Are the lifts of freely homotopic closed paths (with different start/endpoints) also closed freely homotopic paths? Weaker versions of this question have been asked before, but I am wondering about some more general cases:
Suppose that $\pi: E \to B$ is a covering space and $\alpha, \beta: [0, 1] \to B$ are closed freely homotopic paths (but we don't know if $\alpha(0) = \beta(0)$ or if $\alpha(1) = \beta(1)$). Assuming there is a closed lifting $\tilde{\beta}$ of $\beta$, must $\alpha$ have a closed lifting $\tilde{\alpha}$ as well? Must $\tilde{\alpha}$ be homotopic to $\tilde{\beta}$ in that case? Also, can we guarantee the existence of a closed lifting of $\beta$? If not, then must the liftings still be freely homotopic?
 A: Let's think of $\alpha$ and $\beta$ as being parameterized by the circle $S^1$:
$$\alpha : S^1 \to B
$$
$$\beta : S^1 \to B
$$
Now let's write out the assumptions:

*

*There exists a continuous function
$$H : S^1 \times [0,1] \to B
$$
such that $H(x,0)=\alpha(x)$ and $H(x,1)=\beta(x)$,

*There exists a lift $\tilde \beta : S^1 \to E$ of $\beta$. It follows that $\beta = \pi \circ \tilde\beta$.

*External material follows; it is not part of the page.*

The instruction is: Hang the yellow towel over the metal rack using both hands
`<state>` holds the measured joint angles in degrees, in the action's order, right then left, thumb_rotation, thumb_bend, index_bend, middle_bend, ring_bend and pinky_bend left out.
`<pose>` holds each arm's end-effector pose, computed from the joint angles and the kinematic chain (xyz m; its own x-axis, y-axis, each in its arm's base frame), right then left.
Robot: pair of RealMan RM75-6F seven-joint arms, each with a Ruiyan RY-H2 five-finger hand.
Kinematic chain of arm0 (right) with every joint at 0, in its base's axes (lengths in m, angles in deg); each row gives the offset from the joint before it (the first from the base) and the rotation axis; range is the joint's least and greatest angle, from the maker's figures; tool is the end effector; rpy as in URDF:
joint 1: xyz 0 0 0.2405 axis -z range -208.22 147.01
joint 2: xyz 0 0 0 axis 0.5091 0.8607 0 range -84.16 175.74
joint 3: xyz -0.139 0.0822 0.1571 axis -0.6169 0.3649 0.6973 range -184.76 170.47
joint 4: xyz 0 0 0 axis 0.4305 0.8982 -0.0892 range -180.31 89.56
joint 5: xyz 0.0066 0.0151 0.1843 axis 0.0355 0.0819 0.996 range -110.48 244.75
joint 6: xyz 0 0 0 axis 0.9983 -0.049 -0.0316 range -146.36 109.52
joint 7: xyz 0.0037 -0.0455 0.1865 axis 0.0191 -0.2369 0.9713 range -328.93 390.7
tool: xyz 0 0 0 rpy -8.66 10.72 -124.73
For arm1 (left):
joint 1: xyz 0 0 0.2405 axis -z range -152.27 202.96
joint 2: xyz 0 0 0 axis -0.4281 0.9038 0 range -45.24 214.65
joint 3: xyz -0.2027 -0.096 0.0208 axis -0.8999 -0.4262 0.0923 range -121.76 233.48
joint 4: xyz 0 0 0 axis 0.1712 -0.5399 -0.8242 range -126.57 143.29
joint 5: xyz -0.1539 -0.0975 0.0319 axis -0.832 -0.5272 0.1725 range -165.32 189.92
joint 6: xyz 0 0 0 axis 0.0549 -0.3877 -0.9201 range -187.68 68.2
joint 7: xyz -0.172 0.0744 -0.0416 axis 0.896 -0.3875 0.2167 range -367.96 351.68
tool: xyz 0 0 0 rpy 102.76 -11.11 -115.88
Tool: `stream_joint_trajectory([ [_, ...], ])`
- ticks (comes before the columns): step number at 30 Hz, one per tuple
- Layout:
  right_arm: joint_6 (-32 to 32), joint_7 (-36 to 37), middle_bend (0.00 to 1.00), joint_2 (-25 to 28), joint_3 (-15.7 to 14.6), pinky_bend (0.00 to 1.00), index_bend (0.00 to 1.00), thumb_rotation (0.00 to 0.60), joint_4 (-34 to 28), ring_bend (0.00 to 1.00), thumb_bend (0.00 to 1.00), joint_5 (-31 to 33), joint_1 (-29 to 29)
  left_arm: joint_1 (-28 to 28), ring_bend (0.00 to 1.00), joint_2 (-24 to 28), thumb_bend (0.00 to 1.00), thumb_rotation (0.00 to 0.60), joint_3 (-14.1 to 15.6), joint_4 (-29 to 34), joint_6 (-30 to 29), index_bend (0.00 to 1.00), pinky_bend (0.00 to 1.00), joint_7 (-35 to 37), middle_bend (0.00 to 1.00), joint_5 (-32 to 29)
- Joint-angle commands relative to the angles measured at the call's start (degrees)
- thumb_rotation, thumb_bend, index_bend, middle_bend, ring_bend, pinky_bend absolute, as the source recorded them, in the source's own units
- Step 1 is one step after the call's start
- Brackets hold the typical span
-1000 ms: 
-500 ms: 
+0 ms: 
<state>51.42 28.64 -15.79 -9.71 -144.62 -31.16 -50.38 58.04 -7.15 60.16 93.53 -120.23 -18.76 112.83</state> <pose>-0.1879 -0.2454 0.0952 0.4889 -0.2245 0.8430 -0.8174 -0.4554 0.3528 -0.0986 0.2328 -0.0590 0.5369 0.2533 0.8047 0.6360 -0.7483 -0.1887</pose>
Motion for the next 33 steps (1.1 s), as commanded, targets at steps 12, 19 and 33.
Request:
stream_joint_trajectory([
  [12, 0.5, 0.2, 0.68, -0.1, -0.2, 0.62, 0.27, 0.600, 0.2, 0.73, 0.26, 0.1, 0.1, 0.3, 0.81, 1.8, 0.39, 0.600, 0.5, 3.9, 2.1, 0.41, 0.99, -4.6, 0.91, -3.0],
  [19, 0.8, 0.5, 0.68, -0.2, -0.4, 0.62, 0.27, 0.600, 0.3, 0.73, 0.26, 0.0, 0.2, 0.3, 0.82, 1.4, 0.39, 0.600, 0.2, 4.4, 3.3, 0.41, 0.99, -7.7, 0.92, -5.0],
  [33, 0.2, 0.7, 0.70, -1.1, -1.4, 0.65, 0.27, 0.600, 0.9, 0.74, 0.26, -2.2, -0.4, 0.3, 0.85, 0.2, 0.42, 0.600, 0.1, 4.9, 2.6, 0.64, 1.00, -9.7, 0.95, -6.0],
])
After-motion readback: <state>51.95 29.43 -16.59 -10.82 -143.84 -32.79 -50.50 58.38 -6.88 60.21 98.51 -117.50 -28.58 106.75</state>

I'll prove that there exists a lift $\widetilde H : S^1 \times [0,1] \to E$ of $H$ such that $\widetilde H(x,1)=\tilde \beta(x)$. It follows that $\tilde\alpha(x) = \widetilde H(x,0)$ is a lift of $\alpha$ and that $\widetilde H$ is a free homotopy from $\tilde\alpha$ to $\tilde\beta$.
The proof will use the general lifting lemma. Denote the base point on $S^1$ as $x_0$, denote the base point of $S^1 \times [0,1]$ as $(x_0,1)$, and denote $p = \beta(x_0) = H (x_0,1) \in B$. Also denote $\tilde p = \tilde \beta(x_0)$. To apply the general lifting lemma we need to check whether the image of the induced homomorphism
$$H_* : \pi_1(S^1 \times[0,1],(x_0,1)) \to \pi_1(B,p)
$$
is contained in the image of the induced homomorphism
$$\pi_* : \pi_1(E,\tilde p) \to \pi_1(B,p)
$$
We'll use the induced homomorphisms
$$\beta_* : \pi_1(S^1,x_0) \to \pi_1(B,p) \quad\text{and}\quad \tilde\beta_* : \pi_1(S^1,x_0) \to \pi_1(E,\tilde p)
$$
It follows that
$$\beta_* = \pi_* \circ \tilde\beta_*
$$
Since $S^1 \times [0,1]$ deformation retracts to $S^1 \times \{1\}$, it follows that
$$\text{image}(H_*) = \text{image}(\beta_*) = \text{image}(\pi_* \circ \tilde\beta_*) \subset \pi_*(\text{image}(\tilde\beta_*)) \subset \text{image}(\pi_*)
$$
and we're done.